The FCA proposes to (1) review communications sent to consumers before and when they access their pension pots, potential measures include (a) short wake up packs and changing when/how they are sent to consumers, (b) moving the onus to provide a wake up pack from providers to Pension Wise or another body and (c) using the Pension Dashboard initiative so that wake up information is available through the dashboard, (2) develop further comparison tools and (3) increase consumer awareness of enhanced annuities, including imposing an obligation on providers to inform consumers of their eligibility for an enhanced annuity earlier in the process and to warn of the implications of not taking this option.


Consumer behaviours to date have not been as infamous as Steve Webb's Lamborghini, but there are concerns around the drawdown market.
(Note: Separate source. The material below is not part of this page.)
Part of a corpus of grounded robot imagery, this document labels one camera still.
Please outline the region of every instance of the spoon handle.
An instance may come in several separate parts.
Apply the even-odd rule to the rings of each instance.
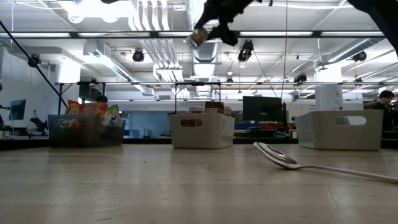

Much the same as the enhanced annuity review, the FCA appears worried that consumers do not switch between providers and instead keep their drawdown product with their current provider. Also, there is a concern that once a drawdown product has been purchased consumers may be paying high charges or choosing unsuitable investment strategies. This concern is linked with the issue that some consumers are utilising drawdown products for short term cash needs before reaching retirement and so end up in a drawdown product for reasons driven by short term cash concerns rather than longer term provision in retirement.

The report provides an important insight into current consumer behaviour in the advent of the pension freedoms. Perhaps unsurprisingly the product of choice for consumers has been drawdown rather than annuities. However, the overarching point from the report is that broadly consumers are making sensible decisions, even in the absence of advice, when it comes to their retirement product.

It will be interesting to see whether, at the end of the consultation, the government introduces the ability for consumers to access their pension pots on a limited basis earlier and to allow for effectively staged access to pension pots. This may be an acute need given the increase in the state pension age.

What the report also shows is the FCA's willingness to monitor and intervene in the pensions market if it considers consumers are making decisions which negatively impact on their retirement provision. The report invites responses by 15 September 2017.